Ellison's Early Xmas...

Quite the day for the world's second wealthiest software magnate. In what's been a turbulent U.S. equity market, Larry Ellison enjoyed not one, but two financial boons today:

  • Oracle reported stellar Q2 financial results last night after the close; showing the world that, once again, his vision of consolidating the enterprise software industry is working. And those assailing the plan as a means of masking slowing organic growth are having to resort to the New Math in order to keep singing that song at this point. Database and middleware grew 30% in the Q; which is the best number I can recall from the company in at least 10 years [if anyone feels like confirming that as fact, I would greatly appreciate it].
  • And then NetSuite, a company I've discussed quite a bit over the years, listed shares today at $26 per share, significantly above the thrice raised proposed offering range. As if that weren't enough, the stock rallied sharply late in the day to close the day at $35.50. In the process, that puts NetSuite's market capitalization at an astounding $2.1 BILLION.
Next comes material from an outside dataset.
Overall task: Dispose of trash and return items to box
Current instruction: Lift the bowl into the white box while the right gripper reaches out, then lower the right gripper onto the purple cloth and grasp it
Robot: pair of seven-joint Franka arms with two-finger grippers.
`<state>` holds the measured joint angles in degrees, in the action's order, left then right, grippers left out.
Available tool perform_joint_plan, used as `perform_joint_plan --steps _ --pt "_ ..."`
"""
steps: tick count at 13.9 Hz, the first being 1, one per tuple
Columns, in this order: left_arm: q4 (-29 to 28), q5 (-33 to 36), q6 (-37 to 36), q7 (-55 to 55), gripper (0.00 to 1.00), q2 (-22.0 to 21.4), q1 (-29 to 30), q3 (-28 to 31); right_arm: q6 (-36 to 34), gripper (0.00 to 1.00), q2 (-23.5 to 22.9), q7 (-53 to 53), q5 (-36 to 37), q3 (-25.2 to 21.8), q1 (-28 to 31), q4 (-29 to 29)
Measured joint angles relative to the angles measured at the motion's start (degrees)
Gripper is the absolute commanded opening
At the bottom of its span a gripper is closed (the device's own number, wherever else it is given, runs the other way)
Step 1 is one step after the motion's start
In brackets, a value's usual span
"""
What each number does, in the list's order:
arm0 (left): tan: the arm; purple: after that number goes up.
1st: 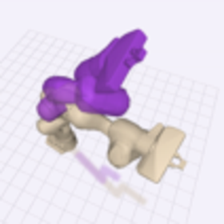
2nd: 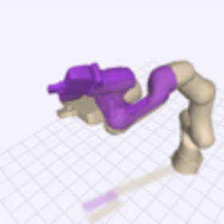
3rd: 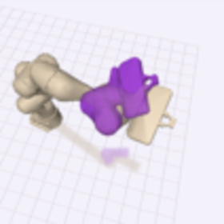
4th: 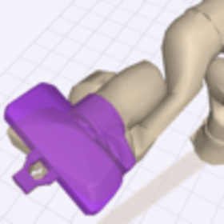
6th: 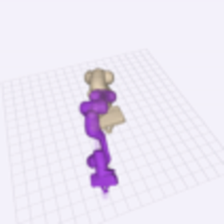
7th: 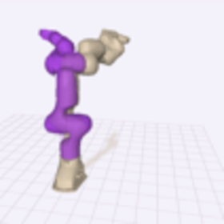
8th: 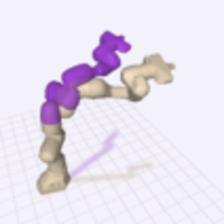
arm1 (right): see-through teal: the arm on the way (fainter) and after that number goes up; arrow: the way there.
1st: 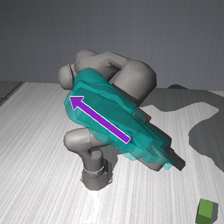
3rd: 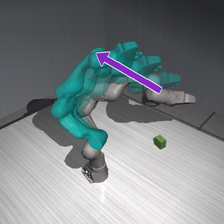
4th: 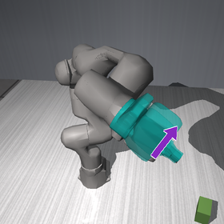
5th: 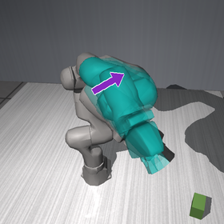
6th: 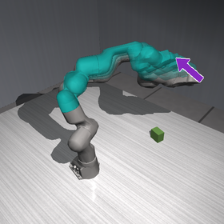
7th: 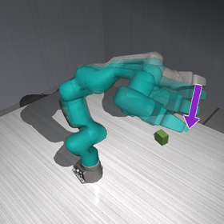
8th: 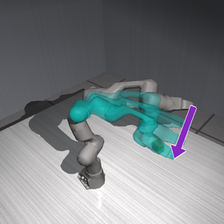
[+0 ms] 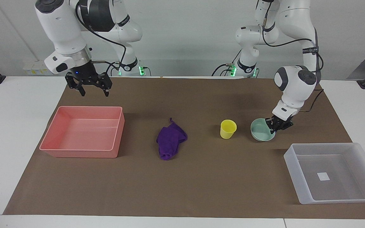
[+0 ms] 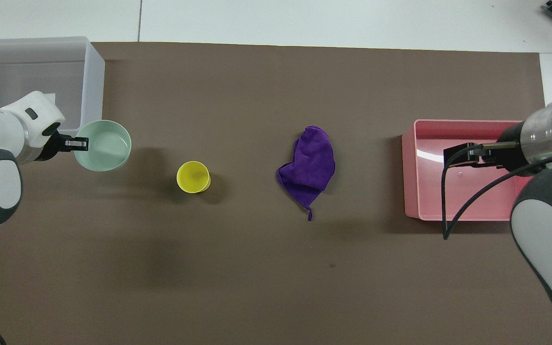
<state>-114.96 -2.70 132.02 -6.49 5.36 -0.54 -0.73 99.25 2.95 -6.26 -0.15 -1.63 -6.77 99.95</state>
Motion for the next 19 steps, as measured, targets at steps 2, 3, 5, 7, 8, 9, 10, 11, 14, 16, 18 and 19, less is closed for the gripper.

Assuming the underwriter's exercised the over-allotment today, Ellison (and family + related parties) will beneficially own 65.4% of the outstanding shares; putting their one day paper gain at $1.38 BILLION.

Eggnog_2 'Tis the season and that means giving as well as getting; and so I'm sure Marc Benioff, a former Oracle acolyte, would like to say thanks today, too. You see, the lofty valuation afforded NetSuite today had a halo effect on shares of salesforce.com (CRM); as investors no doubt looked upon the relative size, profitability and cash flow generation of CRM and bid the shares up in sympathy. CRM finished the day at $65 (up 8%) at a new 52-week high.

As a shareholder of both CRM and ORCL, I too will raise a glass of eggnog tonight for the early holiday tidings.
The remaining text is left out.